Goal of the exercise:
Return the lines of the data below in which the string "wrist" occurs.

____

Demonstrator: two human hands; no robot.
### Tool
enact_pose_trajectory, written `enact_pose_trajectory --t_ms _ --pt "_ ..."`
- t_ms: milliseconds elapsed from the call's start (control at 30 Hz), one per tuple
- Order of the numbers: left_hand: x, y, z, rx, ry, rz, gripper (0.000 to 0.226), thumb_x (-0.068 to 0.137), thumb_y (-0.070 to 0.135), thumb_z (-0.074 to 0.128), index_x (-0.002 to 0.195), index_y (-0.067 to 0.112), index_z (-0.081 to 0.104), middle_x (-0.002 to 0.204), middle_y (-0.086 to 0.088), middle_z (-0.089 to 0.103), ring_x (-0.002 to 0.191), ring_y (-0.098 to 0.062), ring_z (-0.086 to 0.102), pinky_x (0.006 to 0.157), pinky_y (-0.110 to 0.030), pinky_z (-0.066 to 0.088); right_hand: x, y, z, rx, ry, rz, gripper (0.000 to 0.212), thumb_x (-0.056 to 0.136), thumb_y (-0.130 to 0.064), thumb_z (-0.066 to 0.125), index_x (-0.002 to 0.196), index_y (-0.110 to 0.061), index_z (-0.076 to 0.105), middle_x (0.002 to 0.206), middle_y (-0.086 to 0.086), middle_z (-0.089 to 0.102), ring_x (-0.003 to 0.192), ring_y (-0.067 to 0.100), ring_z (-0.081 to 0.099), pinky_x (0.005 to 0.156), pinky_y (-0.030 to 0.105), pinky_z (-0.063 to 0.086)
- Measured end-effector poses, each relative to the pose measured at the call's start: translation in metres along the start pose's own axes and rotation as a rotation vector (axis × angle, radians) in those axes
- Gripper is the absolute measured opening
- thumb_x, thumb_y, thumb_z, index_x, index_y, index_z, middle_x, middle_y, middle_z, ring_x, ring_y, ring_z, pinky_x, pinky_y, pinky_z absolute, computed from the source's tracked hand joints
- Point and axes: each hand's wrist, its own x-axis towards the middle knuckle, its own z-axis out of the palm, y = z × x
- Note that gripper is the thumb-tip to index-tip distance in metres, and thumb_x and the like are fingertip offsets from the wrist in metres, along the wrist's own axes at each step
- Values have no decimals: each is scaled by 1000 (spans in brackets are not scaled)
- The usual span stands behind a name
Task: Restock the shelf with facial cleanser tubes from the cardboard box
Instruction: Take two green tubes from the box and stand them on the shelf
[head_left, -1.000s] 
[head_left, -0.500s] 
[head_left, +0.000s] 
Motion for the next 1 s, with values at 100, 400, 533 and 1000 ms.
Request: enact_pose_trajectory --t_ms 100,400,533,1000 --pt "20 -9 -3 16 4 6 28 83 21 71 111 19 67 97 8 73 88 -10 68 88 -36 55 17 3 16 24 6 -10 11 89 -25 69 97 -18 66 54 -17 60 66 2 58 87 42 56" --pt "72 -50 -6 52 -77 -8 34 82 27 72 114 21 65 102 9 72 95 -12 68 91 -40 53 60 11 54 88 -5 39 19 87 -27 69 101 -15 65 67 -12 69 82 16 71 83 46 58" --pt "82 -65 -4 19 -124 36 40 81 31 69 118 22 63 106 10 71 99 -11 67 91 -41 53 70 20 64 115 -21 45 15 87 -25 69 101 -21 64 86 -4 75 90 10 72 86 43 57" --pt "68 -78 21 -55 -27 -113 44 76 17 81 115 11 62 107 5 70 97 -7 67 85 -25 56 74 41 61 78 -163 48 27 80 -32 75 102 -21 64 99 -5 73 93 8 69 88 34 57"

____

Answer area:
- Point and axes: each hand's wrist, its own x-axis towards the middle knuckle, its own z-axis out of the palm, y = z × x
- Note that gripper is the thumb-tip to index-tip distance in metres, and thumb_x and the like are fingertip offsets from the wrist in metres, along the wrist's own axes at each step

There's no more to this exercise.